◆ **Data extracts**:
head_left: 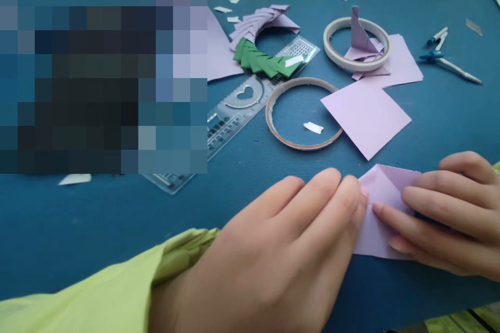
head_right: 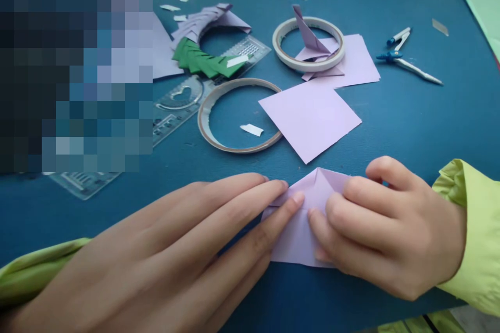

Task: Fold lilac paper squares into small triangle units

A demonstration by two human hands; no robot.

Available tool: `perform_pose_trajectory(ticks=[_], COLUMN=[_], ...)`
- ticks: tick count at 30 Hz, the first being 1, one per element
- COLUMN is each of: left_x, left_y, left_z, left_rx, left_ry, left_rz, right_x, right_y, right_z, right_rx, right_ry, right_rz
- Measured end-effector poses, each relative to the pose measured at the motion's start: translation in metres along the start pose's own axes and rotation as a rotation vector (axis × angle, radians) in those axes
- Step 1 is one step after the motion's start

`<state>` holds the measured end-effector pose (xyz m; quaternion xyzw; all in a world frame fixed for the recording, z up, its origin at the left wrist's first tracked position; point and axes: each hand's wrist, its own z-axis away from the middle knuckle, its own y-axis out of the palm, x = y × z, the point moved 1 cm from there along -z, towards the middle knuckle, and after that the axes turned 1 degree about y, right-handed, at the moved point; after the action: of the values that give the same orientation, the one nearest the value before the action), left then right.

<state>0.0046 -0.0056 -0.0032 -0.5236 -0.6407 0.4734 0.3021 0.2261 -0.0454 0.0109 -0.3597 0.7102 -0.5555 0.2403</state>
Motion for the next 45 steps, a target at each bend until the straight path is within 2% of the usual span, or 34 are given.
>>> perform_pose_trajectory(ticks=[7, 13, 15, 17, 19, 25, 30, 33, 36, 40, 45], left_x=[0.002, 0.002, 0.002, 0.002, 0.002, -0.002, -0.004, -0.002, 0.000, 0.002, 0.003], left_y=[-0.001, -0.002, -0.002, -0.002, -0.001, 0.002, 0.003, 0.000, -0.003, -0.002, 0.001], left_z=[-0.001, -0.006, -0.006, -0.005, -0.003, 0.000, 0.005, 0.005, 0.000, -0.003, -0.002], left_rx=[0.003, 0.020, 0.021, 0.024, 0.023, 0.065, 0.041, 0.052, -0.001, 0.039, 0.010], left_ry=[-0.001, -0.030, -0.013, -0.002, 0.009, 0.021, 0.036, 0.035, -0.003, -0.025, -0.042], left_rz=[0.021, 0.014, -0.001, -0.016, -0.018, 0.048, 0.058, 0.149, 0.210, 0.174, 0.166], right_x=[-0.002, -0.005, -0.010, -0.015, -0.016, -0.008, -0.004, -0.002, -0.003, -0.006, -0.009], right_y=[0.000, -0.010, -0.010, -0.007, -0.004, 0.001, 0.003, 0.005, 0.005, 0.004, 0.004], right_z=[0.000, 0.004, 0.005, 0.004, 0.002, 0.001, 0.001, 0.000, -0.002, -0.003, -0.004], right_rx=[0.017, -0.040, -0.038, -0.056, -0.066, -0.120, -0.043, -0.040, -0.042, -0.023, -0.002], right_ry=[-0.029, 0.008, 0.092, 0.239, 0.291, 0.157, 0.044, 0.058, 0.080, 0.029, -0.002], right_rz=[-0.047, -0.029, 0.039, 0.100, 0.107, 0.105, 0.073, 0.022, -0.015, -0.020, -0.026])
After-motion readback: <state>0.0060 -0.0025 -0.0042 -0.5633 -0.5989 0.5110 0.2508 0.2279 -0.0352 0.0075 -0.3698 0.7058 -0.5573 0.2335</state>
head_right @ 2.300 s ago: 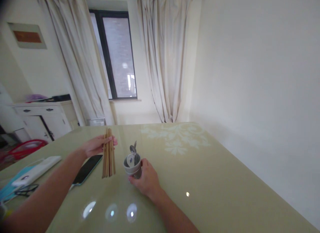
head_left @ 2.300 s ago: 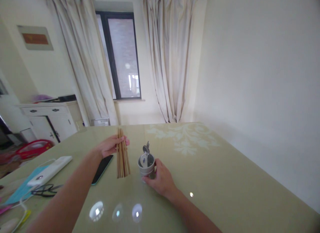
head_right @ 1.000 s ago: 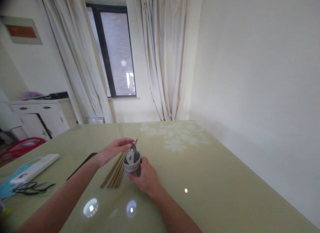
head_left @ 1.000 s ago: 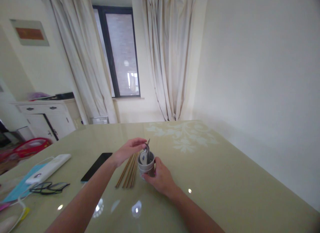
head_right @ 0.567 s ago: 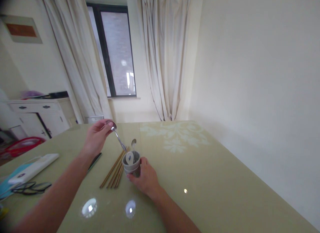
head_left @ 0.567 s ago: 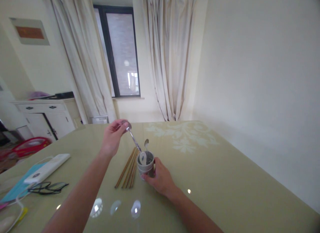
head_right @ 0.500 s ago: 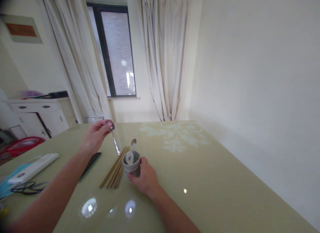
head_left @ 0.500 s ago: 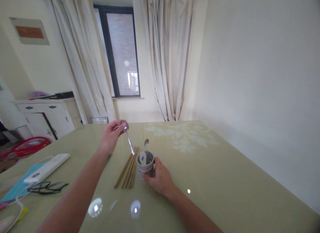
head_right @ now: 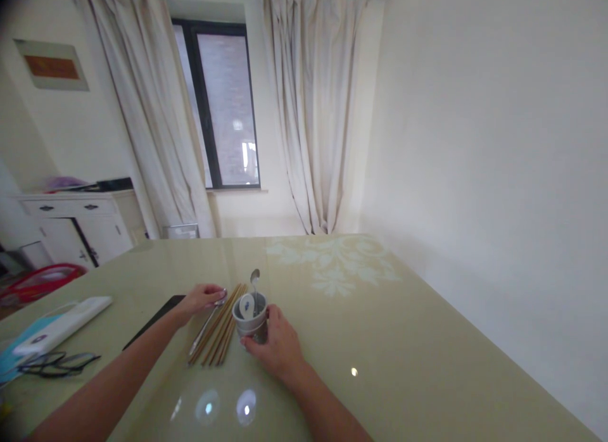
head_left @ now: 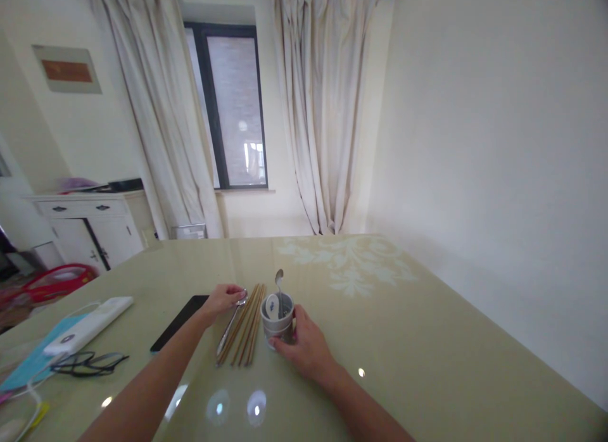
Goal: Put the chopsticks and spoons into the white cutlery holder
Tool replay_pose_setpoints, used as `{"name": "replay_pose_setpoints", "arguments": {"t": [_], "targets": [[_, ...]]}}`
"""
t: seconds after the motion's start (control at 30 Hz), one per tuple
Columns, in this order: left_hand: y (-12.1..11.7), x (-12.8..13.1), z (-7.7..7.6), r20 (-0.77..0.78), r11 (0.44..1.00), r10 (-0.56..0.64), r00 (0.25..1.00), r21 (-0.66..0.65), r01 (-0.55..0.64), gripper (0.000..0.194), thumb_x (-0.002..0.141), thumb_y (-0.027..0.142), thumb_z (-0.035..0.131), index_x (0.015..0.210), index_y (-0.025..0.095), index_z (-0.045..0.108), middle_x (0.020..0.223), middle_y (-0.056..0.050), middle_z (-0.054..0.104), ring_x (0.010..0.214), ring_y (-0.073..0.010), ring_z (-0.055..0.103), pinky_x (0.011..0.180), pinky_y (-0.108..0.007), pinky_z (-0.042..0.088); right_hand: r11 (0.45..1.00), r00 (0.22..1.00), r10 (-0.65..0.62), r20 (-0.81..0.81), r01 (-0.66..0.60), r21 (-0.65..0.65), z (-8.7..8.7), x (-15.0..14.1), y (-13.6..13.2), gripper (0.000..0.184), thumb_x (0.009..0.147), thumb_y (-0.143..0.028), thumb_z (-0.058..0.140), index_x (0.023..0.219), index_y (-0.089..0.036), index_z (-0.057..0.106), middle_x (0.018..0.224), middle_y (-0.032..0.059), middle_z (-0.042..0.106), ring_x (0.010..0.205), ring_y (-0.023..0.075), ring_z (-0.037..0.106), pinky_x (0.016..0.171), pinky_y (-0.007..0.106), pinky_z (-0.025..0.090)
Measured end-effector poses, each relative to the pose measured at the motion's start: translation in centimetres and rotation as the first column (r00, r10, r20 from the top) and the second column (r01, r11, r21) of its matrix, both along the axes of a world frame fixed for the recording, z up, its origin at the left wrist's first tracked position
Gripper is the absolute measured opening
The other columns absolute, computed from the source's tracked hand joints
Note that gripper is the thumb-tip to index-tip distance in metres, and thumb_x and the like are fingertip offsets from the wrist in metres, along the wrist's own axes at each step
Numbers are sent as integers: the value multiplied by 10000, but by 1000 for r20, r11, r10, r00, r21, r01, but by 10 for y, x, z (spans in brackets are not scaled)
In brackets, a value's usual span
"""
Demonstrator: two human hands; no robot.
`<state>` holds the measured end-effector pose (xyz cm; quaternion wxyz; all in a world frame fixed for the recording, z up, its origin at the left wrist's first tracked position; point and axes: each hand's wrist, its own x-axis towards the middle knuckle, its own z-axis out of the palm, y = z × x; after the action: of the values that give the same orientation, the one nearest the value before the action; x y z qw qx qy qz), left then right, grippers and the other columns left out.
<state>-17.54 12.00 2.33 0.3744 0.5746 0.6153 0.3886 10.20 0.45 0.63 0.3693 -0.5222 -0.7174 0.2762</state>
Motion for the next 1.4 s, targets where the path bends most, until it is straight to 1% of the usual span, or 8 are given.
{"name": "replay_pose_setpoints", "arguments": {"t": [0.17, 0.33, 0.53, 0.67, 0.8, 0.93, 1.17, 1.4], "targets": [[9, 9, 7, -145, 997, -15, 989, 77, 27, 425, 512, 574, 838, 657, 186, 744, 709, -91, 749, 783, -290, 683, 781, -396, 509, 1000, 1000, -3, 0, 3, -11, 1, 0, -1, 505, 769, -346, 851, 1159, -220, 557, 1045, 59, 727, 864, 229, 680, 739, 308, 468], [4, 42, 46, -143, 968, -118, 983, 206, 146, 553, 840, 671, 570, 1021, 200, 798, 1081, -92, 806, 1005, -256, 708, 920, -354, 517, 1000, 1000, -3, -1, 3, -2, 1, 0, -1, 496, 771, -359, 850, 1149, -229, 558, 1051, 61, 722, 892, 242, 683, 755, 320, 488], [-30, 95, 80, -268, 876, -355, 896, 239, 418, 436, 817, 606, 705, 753, 176, 743, 756, -36, 755, 749, -215, 668, 720, -315, 499, 1000, 1000, 8, 4, -8, -1, 1, 1, -1, 489, 783, -356, 836, 1151, -204, 553, 1066, 85, 720, 918, 266, 692, 761, 342, 501], [-36, 88, 98, 110, 907, -328, 938, 315, 280, 415, 763, 565, 807, 895, 173, 773, 895, -57, 792, 870, -215, 703, 819, -317, 541, 1000, 1000, 25, -14, -25, 2, 0, 3, 0, 493, 782, -346, 827, 1175, -213, 561, 1083, 78, 723, 948, 264, 691, 781, 340, 508], [-19, 41, 112, 557, 953, -130, 820, 300, -53, 377, 750, 464, 879, 976, 186, 759, 959, -51, 772, 857, -161, 693, 806, -272, 566, 999, 999, 36, -29, -36, -1, 1, 3, -1, 481, 782, -338, 820, 1176, -218, 574, 1097, 77, 729, 946, 258, 691, 772, 328, 508], [1, -6, 94, 514, 986, 52, 856, 108, -125, 215, 860, 390, 798, 965, 212, 742, 849, -1, 719, 699, -91, 619, 678, -203, 523, 1000, 1000, 25, -8, -25, 1, 1, 1, 0, 481, 780, -338, 822, 1175, -222, 573, 1070, 69, 732, 926, 253, 690, 762, 321, 503], [-1, -26, 25, 214, 991, 41, 976, -135, -12, 524, 438, 531, 988, 662, 149, 707, 596, 9, 661, 558, -118, 529, 581, -246, 413, 999, 999, 35, -11, -35, -9, 0, 1, 1, 490, 786, -328, 812, 1196, -222, 567, 1091, 64, 729, 928, 240, 682, 773, 309, 495], [7, -29, 0, 105, 988, 46, 993, -150, -29, 648, 289, 647, 951, 615, 179, 645, 530, 52, 569, 570, -143, 554, 651, -294, 476, 999, 999, 32, -17, -32, -5, 1, 2, 0, 491, 783, -331, 812, 1194, -209, 573, 1109, 80, 728, 893, 234, 674, 745, 307, 486]]}}
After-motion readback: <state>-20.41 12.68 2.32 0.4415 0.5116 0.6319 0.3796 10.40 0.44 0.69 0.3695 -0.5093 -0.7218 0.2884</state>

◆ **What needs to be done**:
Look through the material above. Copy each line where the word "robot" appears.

◆ **Response below**:
A demonstration by two human hands; no robot.
Demonstrator: two human hands; no robot.

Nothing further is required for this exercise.